Abrecan

1K 149 52
                                    

•••

Ateşin suya ihtiyacı var, suyun da ateşe.
İki saf ruh, tehdidin pençesinde.
Söküp aldılar su damlasını ondan,
Hüznün lavları aktı boynundan.
Ama unuttular, sonuçları ağır olacak,
Ve bir krallık kana bulanacak.

•••

Kafamın içi milyonlarca soru ve karmaşayla doluyken kurdum, her şeyin cevabını zaten biliyormuşçasına rahattı. Onunla iletişime geçmek istesem de bana gülüyor, alay ediyordu. Bana söylemeyerek güya kendincez benimle oynuyordu.

Bay Soohyun da en az benim kadar şaşkın olacak ki dakikalarca susmuştu. Kurdum, Taehyung'un beni çoktan fark ettiğini bana söylemiş, kokumu aldığını ve onları dinlediğimin farkında olduğunu bana iletmişti.

"Eski mahallemizde, bizlerden yaşça büyük bir kadın vardı bilmem hatırlar mısın? Ona anlat. İlk defa duyuyorum böyle bir şeyi oğlum. Sana pek yardımcı olamam ama yaşlı kadın olabilir"

Taehyung babasını onaylamış, gideceğini söyleyerek kalkmıştı. İkisinin de kalktığını belli eden gıcırtıların ardından Bay Soohyun yeni fark etmiş gibi "Bir saniye" demişti. "Josephine beta değil mi? Nasıl kokusunu alabildin?"

"Kokusunu gizliyor. O bir omega"

"Neden gizliyormuş ki?"

"Bilmiyorum. Yaşam şartlarından dolayı olabilir. Zor bir hayatı olduysa saklamakta haklı"

Bay Soohyun şaşkın bir tonda gülmüştü. "Gizlediği halde kokusunu mu alıyorsun? Bu nasıl mümkün olabilir?"

"Bilmiyorum"

Konuşa konuşa İçeri girdiklerinde seslerini duyamaz olmuştum. Az önce neden ağladığımı bilmiyordum fakat şu anda sanki hiç ağlamamışım gibi ifadesiz bir yüze sahiptim. Dolu zihnimin karmaşasını çözmeye çalışırken öylece karşımdaki duvarı izliyordum.

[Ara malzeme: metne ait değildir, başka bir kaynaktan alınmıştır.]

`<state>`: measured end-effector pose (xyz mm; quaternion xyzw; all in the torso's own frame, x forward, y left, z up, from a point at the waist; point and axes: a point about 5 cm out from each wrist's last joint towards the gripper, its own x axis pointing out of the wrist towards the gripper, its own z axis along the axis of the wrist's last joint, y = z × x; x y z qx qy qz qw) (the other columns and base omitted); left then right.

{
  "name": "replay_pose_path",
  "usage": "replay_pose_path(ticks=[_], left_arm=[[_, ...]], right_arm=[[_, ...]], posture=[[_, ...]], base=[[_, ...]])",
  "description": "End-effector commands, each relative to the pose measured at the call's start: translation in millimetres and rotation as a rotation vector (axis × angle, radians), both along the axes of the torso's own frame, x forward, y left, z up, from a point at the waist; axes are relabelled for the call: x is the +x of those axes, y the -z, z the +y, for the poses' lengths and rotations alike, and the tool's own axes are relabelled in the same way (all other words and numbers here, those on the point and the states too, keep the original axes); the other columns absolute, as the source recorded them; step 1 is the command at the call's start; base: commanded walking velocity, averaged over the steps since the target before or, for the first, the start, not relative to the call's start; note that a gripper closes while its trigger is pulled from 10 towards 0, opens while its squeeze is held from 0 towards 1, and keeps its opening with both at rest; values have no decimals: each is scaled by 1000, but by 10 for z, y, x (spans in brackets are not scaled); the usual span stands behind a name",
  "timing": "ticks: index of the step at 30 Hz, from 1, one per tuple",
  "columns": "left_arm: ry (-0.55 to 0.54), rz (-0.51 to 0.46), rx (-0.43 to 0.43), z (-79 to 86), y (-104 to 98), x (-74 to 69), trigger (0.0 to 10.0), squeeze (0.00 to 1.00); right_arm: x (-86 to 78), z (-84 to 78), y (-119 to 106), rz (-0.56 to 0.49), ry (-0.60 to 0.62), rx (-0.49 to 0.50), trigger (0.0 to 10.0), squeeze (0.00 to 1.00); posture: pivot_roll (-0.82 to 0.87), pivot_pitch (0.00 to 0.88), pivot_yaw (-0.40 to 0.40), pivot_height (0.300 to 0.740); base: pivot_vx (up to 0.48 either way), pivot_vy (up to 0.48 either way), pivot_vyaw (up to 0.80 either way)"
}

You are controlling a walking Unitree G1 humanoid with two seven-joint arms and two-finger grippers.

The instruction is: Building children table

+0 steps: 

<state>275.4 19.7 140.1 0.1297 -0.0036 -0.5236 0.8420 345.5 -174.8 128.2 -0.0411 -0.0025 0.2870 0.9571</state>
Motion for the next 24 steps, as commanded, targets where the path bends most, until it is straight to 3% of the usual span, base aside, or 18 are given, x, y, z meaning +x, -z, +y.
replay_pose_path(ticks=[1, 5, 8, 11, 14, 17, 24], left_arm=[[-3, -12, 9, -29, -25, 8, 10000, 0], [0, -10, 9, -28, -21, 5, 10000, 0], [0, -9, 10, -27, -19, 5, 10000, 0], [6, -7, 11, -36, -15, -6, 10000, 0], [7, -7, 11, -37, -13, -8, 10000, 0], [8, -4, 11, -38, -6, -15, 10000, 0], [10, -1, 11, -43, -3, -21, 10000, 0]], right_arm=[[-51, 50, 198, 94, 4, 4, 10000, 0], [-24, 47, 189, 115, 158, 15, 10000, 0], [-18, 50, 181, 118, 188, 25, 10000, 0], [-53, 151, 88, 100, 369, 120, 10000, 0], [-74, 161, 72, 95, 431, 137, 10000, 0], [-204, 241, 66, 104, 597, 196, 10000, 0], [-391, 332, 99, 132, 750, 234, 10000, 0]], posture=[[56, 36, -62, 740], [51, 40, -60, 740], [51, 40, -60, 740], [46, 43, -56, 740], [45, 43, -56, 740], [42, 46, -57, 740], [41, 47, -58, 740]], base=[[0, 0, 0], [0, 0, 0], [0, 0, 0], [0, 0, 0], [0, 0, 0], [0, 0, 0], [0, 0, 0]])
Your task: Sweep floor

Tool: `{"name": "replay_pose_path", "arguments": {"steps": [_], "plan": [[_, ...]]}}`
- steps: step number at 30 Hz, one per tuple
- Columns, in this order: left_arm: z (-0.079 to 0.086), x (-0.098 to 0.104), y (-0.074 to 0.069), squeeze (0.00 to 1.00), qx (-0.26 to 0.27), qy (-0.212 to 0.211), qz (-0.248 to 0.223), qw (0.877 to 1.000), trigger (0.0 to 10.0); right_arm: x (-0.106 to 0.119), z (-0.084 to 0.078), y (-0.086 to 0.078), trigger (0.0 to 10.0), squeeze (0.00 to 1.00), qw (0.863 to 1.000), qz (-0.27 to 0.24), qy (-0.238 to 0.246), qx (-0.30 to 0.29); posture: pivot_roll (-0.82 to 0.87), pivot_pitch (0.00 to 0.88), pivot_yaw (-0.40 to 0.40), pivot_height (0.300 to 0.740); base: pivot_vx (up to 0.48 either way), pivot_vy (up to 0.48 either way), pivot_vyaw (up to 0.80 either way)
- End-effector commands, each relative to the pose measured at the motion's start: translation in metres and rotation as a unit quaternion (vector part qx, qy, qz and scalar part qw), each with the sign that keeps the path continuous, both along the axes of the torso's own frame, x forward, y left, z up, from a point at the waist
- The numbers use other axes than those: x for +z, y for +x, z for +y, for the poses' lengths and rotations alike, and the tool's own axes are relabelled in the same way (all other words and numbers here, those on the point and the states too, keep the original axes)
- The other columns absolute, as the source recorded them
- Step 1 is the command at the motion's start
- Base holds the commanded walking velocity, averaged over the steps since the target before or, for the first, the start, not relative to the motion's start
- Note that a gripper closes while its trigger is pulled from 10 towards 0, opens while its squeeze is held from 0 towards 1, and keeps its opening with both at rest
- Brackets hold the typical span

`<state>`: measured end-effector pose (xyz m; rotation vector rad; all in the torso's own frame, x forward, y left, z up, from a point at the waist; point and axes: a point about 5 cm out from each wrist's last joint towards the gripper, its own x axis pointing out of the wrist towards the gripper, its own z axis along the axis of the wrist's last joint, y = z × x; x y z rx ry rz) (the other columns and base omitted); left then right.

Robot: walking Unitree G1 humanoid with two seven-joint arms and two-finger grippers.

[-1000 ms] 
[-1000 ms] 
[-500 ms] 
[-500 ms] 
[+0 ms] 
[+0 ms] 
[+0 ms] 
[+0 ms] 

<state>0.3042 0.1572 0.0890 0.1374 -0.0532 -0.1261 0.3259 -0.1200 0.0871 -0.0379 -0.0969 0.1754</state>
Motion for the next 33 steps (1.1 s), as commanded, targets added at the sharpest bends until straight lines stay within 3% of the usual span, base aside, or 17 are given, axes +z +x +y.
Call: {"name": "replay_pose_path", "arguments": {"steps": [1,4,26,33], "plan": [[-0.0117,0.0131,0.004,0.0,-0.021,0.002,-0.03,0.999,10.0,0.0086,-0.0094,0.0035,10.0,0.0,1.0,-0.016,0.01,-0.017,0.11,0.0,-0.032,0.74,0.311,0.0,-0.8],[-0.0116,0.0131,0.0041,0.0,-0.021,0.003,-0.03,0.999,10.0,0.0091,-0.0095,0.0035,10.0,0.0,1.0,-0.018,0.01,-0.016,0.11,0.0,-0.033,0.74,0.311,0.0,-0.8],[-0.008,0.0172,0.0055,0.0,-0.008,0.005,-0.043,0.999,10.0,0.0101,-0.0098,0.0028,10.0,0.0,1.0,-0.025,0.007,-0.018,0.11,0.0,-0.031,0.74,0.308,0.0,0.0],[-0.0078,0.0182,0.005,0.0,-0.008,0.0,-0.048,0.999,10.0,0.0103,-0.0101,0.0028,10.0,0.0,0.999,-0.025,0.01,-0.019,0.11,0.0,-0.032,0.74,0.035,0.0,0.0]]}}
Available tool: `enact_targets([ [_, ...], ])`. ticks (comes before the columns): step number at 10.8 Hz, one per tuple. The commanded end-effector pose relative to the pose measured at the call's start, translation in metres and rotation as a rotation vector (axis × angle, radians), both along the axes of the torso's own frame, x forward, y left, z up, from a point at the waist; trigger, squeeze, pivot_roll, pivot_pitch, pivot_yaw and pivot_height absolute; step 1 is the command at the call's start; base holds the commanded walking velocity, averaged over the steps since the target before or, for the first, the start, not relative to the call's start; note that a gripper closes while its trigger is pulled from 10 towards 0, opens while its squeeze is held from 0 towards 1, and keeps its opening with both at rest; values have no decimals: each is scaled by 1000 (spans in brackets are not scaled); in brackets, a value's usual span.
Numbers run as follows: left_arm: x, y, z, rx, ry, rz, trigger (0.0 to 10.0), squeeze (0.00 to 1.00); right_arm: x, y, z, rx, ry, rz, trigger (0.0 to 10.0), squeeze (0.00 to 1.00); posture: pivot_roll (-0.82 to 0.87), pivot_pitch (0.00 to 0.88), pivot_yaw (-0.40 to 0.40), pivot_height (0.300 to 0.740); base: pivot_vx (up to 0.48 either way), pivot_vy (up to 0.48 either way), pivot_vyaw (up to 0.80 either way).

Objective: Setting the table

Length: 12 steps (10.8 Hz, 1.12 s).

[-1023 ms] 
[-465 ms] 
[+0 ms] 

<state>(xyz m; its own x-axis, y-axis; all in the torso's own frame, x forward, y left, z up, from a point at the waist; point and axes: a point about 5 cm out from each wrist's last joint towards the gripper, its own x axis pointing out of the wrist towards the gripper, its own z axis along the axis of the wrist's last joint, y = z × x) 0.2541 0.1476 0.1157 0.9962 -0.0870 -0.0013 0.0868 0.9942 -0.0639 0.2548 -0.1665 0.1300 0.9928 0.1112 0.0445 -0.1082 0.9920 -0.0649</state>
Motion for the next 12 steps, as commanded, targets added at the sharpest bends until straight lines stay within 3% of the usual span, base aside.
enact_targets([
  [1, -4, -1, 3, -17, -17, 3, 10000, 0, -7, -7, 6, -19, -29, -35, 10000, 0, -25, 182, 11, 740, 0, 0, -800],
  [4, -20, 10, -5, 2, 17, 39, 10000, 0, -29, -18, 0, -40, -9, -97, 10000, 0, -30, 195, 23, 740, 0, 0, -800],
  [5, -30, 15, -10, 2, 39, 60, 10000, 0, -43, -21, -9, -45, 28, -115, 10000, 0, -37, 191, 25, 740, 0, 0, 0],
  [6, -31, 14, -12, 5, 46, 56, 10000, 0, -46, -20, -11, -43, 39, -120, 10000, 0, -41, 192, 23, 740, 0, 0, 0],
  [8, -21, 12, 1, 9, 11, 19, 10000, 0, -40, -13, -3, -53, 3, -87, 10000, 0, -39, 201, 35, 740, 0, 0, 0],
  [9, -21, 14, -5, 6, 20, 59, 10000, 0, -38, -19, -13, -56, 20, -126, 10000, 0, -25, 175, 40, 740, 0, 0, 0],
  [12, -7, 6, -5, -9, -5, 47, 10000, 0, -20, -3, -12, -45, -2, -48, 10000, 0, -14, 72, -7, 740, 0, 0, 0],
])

Daha yeni gelmiştim buraya. Başka bir ülkeye alışmanın zorluğu yetmiyormuş gibi bir de bu çıkmıştı başıma. Neler oluyordu asla bir fikrim yoktu ama içimden bir his bunun peşini bırakmamamı ve umursamaz davranmamamı söylüyordu.

Yoğun ve aşırı tepkiler veriyor olmam neyin işaretiydi bilmiyordum fakat bu ben değildim. Kendim gibi davranamıyor, sanki yönetiliyordum. Kurdum beni yönetiyordu. Hepsi de o gün olmuştu. Taehyung'u görür görmez başlamıştı tüm bu karmaşam.

Tüm düşüncelerim ona ve o ana çıkarken ne yapmam gerektiğini bilmiyordum. Çok aniydi. Her şey çok hızlı gelismişti ve ben bu hıza ayak uyduramıyordum.

Birden kapı tıklandığında başım hızla o yöne dönmüştü. Çöktüğüm yerden uyuşuk bir şekilde kalkıp kapıya doğru ilerlemiştim. Silmeye üşendiğim amaçsız gözyaşlarımı hızla silip kendime çeki düzen verdiğim esnada çoktan kapıya ulaşmıştım.

Kavradığım tokmağı yavaşça döndürüp kapıyı araladığımda alfanın heyecanlı yüz ifadesi karşılamıştı beni. Daha gözleri yeni gözlerimle buluşmuşken "Neden ağladın?" diye sormuştu. Heyecanlı ifadesinin yerini endişeli bir ifade almıştı.

"Anlattıklarım yüzünden mi? Seni rahatsız mı ettim?"

"Hayır etmedin"

Ona, benim de aynı rüyayı gördüğümü söylemeli miydim emin değildim. Dalga geçtiğimi düşünürse ne yapardım bilmiyordum. Hala şoktaydım. Böyle bir şeyin nasıl mümkün olabildiğini sorgulamadan edemiyordum.

"Gidiyor muyuz?" durgunlukla sorduğumda biraz keyfi kaçmıştı fakat bana belli etmek istemiyormuş gibi abartılı bir şekilde gülümseyip "Gidiyoruz" demiştim.